The full listing below should be copied verbatim.

AVAILABLE DATA section start

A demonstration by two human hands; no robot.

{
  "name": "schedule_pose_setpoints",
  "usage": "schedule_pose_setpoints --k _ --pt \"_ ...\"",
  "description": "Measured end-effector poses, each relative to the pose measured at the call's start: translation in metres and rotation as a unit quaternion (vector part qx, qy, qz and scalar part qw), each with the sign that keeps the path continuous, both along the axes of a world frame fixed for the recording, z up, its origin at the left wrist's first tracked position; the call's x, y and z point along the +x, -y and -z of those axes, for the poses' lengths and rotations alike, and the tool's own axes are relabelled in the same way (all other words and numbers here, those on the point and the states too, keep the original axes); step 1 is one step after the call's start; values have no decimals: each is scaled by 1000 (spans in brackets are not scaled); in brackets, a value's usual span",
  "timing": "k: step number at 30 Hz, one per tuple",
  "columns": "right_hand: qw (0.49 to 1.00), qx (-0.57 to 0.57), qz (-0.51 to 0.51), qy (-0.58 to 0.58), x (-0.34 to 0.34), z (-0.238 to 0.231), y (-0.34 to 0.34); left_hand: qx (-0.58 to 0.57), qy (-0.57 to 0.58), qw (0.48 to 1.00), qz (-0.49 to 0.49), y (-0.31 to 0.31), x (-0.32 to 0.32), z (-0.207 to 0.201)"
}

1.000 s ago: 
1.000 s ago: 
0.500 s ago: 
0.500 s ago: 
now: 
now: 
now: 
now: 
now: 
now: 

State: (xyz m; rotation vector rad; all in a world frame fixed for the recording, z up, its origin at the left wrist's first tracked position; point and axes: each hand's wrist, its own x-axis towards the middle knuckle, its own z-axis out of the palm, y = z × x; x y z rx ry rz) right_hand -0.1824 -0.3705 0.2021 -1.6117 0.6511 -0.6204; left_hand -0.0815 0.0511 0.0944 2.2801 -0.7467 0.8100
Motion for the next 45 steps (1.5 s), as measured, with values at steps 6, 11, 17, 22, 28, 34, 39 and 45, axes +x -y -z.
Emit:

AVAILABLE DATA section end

YOUR RESPONSE
A demonstration by two human hands; no robot.

{
  "name": "schedule_pose_setpoints",
  "usage": "schedule_pose_setpoints --k _ --pt \"_ ...\"",
  "description": "Measured end-effector poses, each relative to the pose measured at the call's start: translation in metres and rotation as a unit quaternion (vector part qx, qy, qz and scalar part qw), each with the sign that keeps the path continuous, both along the axes of a world frame fixed for the recording, z up, its origin at the left wrist's first tracked position; the call's x, y and z point along the +x, -y and -z of those axes, for the poses' lengths and rotations alike, and the tool's own axes are relabelled in the same way (all other words and numbers here, those on the point and the states too, keep the original axes); step 1 is one step after the call's start; values have no decimals: each is scaled by 1000 (spans in brackets are not scaled); in brackets, a value's usual span",
  "timing": "k: step number at 30 Hz, one per tuple",
  "columns": "right_hand: qw (0.49 to 1.00), qx (-0.57 to 0.57), qz (-0.51 to 0.51), qy (-0.58 to 0.58), x (-0.34 to 0.34), z (-0.238 to 0.231), y (-0.34 to 0.34); left_hand: qx (-0.58 to 0.57), qy (-0.57 to 0.58), qw (0.48 to 1.00), qz (-0.49 to 0.49), y (-0.31 to 0.31), x (-0.32 to 0.32), z (-0.207 to 0.201)"
}

1.000 s ago: 
1.000 s ago: 
0.500 s ago: 
0.500 s ago: 
now: 
now: 
now: 
now: 
now: 
now: 

State: (xyz m; rotation vector rad; all in a world frame fixed for the recording, z up, its origin at the left wrist's first tracked position; point and axes: each hand's wrist, its own x-axis towards the middle knuckle, its own z-axis out of the palm, y = z × x; x y z rx ry rz) right_hand -0.1824 -0.3705 0.2021 -1.6117 0.6511 -0.6204; left_hand -0.0815 0.0511 0.0944 2.2801 -0.7467 0.8100
Motion for the next 45 steps (1.5 s), as measured, with values at steps 6, 11, 17, 22, 28, 34, 39 and 45, axes +x -y -z.
Emit:

No further output is given for this exercise.